Mon désir mimétique et sa violence

Merci CH.
Je ne suis pas, à proprement parler, un « lecteur » de René Girard.
J’ai découvert René Girard en 1978, un soir d’hiver sur France-Culture, j’avais 30 ans : j’ai entendu un type que je ne connaissais pas et qui ne me connaissait pas, qui racontait ce que je vivais depuis l’âge de 7 ans, avec les mêmes intuitions et les mêmes références ! Ceci, je l’ai reçu et vécu dans ma très nombreuse fratrie dont je suis le petit frère, et en adéquation totale avec l’Évangile, contre mes parents, contre la société et contre l’Église.

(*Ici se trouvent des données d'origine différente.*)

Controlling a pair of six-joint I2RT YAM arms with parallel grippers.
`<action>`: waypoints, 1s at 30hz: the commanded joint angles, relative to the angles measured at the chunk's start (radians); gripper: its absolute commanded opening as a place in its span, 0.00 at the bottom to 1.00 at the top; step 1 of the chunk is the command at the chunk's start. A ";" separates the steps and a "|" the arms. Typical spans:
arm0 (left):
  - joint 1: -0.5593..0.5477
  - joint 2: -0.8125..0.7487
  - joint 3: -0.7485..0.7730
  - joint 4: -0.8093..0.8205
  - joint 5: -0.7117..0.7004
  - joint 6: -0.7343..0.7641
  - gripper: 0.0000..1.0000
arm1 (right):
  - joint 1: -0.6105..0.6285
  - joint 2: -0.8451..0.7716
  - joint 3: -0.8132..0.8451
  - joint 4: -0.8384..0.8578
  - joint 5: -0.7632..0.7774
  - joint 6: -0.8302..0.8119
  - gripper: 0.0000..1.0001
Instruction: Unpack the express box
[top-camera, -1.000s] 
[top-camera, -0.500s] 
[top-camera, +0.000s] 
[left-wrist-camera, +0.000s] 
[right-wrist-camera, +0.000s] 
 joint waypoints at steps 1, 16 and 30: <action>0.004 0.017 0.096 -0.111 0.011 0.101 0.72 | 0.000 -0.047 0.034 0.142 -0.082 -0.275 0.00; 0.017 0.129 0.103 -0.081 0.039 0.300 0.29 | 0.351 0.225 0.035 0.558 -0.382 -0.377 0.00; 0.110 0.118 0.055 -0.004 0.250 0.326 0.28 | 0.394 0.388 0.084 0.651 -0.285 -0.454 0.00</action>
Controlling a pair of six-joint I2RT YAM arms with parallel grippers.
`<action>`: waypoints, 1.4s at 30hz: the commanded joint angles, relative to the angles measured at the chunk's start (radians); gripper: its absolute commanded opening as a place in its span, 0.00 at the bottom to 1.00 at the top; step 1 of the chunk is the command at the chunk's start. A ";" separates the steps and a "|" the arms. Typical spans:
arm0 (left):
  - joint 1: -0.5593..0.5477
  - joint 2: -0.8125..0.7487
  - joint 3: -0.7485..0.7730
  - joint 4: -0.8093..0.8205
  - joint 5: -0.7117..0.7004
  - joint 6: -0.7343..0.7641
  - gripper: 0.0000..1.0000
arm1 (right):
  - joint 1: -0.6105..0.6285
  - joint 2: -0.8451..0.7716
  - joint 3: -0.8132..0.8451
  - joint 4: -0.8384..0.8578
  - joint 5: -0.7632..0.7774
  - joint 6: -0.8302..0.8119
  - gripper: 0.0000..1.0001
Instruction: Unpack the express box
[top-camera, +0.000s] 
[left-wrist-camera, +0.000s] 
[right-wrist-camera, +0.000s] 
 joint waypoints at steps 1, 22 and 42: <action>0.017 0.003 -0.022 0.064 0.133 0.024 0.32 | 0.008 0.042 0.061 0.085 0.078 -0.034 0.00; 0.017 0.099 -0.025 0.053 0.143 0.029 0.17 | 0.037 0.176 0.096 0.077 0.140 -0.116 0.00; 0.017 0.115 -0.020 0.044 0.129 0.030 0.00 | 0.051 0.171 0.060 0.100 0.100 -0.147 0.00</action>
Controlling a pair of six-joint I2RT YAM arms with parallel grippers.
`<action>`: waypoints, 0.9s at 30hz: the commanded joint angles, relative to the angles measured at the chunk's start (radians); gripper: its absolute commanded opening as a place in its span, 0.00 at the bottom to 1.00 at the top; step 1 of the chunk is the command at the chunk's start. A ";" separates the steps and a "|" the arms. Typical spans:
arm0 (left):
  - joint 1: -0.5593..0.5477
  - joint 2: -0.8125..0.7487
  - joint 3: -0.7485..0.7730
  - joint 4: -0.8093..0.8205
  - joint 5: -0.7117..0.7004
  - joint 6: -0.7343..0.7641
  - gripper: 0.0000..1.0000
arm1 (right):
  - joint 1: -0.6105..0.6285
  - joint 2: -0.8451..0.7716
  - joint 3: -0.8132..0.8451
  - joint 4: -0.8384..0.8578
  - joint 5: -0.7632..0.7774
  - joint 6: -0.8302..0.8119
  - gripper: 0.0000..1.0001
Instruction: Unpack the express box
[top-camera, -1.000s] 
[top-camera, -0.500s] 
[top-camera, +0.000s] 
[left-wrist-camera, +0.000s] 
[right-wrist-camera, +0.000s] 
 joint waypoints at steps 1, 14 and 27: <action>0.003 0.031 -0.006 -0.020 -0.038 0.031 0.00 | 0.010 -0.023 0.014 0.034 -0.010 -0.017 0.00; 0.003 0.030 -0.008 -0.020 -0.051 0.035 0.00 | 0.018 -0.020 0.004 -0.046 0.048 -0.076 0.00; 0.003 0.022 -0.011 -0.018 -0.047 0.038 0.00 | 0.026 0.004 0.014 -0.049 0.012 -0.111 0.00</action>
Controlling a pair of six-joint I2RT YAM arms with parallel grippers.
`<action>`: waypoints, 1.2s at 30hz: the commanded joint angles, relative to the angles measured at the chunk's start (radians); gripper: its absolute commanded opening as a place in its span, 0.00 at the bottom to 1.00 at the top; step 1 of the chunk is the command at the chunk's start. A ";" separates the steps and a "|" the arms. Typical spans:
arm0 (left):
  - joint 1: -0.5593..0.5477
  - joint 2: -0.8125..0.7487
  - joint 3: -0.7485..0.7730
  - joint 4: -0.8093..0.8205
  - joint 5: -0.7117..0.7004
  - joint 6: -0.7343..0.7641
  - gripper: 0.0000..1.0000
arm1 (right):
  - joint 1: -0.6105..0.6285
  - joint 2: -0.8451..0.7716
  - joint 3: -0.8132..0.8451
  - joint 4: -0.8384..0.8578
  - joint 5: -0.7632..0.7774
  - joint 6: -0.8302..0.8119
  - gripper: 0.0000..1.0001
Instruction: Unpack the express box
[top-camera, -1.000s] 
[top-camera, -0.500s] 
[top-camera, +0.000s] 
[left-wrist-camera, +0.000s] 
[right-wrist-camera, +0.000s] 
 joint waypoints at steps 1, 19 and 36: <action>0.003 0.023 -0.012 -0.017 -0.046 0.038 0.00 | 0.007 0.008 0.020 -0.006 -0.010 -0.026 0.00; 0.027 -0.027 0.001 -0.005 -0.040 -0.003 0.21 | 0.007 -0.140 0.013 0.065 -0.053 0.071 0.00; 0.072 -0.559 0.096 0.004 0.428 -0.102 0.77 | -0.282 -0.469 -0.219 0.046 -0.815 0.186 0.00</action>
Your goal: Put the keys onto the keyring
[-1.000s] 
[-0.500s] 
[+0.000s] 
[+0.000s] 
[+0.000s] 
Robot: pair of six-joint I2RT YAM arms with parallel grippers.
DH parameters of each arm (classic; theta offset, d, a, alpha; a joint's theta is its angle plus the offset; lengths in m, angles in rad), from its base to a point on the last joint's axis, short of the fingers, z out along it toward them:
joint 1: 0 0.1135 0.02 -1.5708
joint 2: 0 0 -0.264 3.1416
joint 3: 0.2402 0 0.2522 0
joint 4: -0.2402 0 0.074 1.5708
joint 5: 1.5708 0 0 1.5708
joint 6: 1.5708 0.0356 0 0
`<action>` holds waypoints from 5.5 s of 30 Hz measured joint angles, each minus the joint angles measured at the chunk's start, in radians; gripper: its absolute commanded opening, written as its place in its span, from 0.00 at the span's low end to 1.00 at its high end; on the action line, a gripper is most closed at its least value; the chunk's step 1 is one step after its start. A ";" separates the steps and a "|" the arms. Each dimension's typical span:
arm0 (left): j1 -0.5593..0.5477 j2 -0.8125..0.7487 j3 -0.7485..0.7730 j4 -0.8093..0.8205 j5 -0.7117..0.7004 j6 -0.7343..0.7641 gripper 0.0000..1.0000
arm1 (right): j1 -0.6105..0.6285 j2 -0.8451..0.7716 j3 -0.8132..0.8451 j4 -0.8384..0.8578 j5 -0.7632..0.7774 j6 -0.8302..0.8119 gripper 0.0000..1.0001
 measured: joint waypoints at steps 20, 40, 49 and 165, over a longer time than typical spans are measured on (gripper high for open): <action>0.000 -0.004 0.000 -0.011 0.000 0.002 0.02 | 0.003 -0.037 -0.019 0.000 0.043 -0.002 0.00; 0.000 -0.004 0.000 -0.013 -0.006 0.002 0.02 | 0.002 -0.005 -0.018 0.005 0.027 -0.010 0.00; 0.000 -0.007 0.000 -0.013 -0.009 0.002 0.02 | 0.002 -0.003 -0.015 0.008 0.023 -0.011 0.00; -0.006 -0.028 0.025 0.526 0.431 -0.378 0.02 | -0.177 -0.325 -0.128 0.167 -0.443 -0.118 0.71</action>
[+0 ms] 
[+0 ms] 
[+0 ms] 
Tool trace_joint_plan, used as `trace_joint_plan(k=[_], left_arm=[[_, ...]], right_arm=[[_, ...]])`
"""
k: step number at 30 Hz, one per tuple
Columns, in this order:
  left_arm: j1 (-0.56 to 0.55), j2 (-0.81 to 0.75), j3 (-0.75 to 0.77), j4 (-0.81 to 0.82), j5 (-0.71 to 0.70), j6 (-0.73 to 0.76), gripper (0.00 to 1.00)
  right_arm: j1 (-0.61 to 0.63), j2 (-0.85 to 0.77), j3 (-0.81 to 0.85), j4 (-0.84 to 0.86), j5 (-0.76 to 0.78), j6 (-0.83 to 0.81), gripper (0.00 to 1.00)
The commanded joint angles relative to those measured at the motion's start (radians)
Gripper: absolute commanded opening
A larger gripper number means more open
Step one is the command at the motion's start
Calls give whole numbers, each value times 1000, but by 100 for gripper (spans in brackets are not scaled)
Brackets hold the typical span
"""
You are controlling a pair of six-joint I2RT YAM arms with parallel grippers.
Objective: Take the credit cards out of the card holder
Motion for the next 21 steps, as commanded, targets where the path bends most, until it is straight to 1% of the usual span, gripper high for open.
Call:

En effet, le « mimétisme de mon désir » m’a été révélé à 7 ans. Cette révélation a déterminé toute ma vie. J’ai pris conscience que j’imitais un autre désir, que l’objet de mon désir imité ne m’intéressais pas, que ce désir imité était une illusion : or une illusion, ça n’existe pas, c’est quelque chose qui n’existe pas. Si je me construisais sur ce désir illusoire, je n’existais pas. Si je cédais à mon mimétisme, je me néantisais ! À partir de là j’ai mené une résistance absolue contre mon mimétisme, contre ce « désir malgré moi », c’était pour moi une question de survie. Ce refus absolu du mimétisme m’a finalement mené à l’égalité car la hiérarchie sociale est fondée sur la compétition mimétique.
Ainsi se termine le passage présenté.